Impact
Zammad’s webhook mechanism did not adequately validate URLs that could point back to the same server or to link‑local ranges, allowing attackers to trigger outbound HTTP/S requests from the helpdesk application. Through such requests, an attacker could cause the application to contact internal or cloud service endpoints and retrieve sensitive metadata, such as cloud instance identifiers or internal network information. The weakness is a classic SSRF vulnerability (CWE‑918) that can lead to information disclosure and potentially further compromise the host if internal services are exposed.
Affected Systems
The issue affects Zammad installations running any version before 7.0.1 or 6.5.4. The web‑hooks feature in these releases lacks proper validation of loop‑back and link‑local addresses. Users of the affected Zammad versions are vulnerable until they upgrade to the patched releases.
Risk and Exploitability
The CVSS score of 8.3 classifies the vulnerability as High severity.

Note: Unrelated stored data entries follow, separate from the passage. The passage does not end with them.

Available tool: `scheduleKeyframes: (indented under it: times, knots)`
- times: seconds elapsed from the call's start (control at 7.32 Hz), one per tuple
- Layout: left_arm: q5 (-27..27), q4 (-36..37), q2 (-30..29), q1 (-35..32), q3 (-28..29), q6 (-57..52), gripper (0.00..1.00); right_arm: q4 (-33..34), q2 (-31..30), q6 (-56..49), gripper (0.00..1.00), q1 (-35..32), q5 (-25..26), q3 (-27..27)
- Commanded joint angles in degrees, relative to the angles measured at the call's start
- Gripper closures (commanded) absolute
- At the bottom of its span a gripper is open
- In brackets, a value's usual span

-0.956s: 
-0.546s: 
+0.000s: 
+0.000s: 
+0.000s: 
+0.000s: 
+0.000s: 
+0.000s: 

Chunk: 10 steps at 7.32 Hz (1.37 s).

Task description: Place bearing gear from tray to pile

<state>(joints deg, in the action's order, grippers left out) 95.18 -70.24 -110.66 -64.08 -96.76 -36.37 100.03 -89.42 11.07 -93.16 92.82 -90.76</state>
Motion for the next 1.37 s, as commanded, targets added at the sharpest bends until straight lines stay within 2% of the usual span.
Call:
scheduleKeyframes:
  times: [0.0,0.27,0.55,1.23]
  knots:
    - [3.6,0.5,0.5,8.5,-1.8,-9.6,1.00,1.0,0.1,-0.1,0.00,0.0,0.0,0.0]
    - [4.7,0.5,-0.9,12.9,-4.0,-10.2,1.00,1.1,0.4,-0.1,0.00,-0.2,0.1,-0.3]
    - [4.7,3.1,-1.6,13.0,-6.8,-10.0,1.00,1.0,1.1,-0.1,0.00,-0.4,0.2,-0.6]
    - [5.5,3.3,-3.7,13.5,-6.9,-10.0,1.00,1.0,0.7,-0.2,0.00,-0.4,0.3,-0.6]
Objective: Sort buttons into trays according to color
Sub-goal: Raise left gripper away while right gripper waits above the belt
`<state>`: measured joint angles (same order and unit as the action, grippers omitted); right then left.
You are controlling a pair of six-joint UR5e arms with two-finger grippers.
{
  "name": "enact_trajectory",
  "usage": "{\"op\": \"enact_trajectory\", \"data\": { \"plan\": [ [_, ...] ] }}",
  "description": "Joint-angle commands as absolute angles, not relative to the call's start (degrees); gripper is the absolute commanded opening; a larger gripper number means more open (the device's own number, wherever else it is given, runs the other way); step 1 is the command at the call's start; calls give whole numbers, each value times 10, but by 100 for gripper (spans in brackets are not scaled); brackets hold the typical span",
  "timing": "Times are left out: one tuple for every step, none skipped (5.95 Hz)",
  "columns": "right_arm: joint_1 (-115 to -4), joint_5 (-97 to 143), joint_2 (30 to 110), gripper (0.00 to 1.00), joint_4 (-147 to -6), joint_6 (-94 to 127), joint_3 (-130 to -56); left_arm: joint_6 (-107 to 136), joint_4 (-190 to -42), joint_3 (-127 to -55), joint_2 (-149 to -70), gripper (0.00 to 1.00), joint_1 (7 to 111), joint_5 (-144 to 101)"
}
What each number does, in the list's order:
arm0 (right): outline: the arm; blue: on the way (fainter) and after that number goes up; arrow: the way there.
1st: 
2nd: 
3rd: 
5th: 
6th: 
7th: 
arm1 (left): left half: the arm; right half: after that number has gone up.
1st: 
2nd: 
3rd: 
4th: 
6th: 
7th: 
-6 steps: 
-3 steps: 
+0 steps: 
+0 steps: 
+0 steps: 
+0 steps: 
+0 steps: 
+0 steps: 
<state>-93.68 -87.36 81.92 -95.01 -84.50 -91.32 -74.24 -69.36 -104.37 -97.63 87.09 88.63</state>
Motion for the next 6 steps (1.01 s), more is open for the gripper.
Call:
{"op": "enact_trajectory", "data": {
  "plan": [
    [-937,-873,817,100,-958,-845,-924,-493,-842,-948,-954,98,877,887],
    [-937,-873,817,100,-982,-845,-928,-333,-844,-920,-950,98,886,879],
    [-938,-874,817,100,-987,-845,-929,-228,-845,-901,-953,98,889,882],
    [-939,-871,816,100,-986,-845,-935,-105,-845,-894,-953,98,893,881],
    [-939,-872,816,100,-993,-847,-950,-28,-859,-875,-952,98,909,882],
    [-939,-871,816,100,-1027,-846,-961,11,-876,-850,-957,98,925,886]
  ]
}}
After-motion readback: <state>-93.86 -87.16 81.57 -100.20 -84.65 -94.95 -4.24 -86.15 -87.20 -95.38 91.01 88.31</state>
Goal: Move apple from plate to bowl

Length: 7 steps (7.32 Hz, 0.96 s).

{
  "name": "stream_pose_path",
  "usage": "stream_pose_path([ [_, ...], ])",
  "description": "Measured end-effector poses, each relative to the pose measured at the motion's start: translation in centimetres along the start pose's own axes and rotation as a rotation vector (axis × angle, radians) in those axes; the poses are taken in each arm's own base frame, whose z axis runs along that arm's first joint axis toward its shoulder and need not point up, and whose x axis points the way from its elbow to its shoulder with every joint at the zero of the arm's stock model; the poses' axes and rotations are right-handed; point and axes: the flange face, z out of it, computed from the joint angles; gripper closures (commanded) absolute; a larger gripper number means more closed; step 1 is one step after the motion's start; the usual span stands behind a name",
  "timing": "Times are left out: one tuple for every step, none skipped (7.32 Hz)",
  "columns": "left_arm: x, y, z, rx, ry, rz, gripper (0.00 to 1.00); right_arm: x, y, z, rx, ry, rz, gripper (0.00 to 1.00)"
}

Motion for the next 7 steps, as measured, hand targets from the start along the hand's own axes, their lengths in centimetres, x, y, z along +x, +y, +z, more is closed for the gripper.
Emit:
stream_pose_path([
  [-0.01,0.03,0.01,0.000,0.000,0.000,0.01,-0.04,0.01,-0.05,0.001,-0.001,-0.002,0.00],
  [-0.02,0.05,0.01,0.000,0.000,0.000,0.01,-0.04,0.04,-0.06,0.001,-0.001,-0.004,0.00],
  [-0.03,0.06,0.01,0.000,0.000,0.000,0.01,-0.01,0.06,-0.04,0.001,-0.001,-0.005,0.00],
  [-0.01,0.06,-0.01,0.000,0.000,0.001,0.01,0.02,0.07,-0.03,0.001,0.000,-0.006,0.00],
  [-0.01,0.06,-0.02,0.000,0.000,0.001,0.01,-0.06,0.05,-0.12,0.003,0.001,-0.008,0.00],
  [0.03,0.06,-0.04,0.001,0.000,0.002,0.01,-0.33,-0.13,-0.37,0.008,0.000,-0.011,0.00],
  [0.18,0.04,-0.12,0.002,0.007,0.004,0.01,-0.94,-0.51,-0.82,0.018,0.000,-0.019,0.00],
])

Although EPSS data is not available, the lack of protection against SSRF and the potential to reach internal resources make exploitation likely for an attacker with access to configure webhooks. The vulnerability is not listed in CISA’s KEV catalog, but the impact and availability of public advisories indicate that exploitation could occur in the wild. The attack vector is inferred to be via crafted webhook URLs that an attacker can supply through the Zammad UI or API, resulting in an outbound request from the application to an attacker‑controlled or internal endpoint.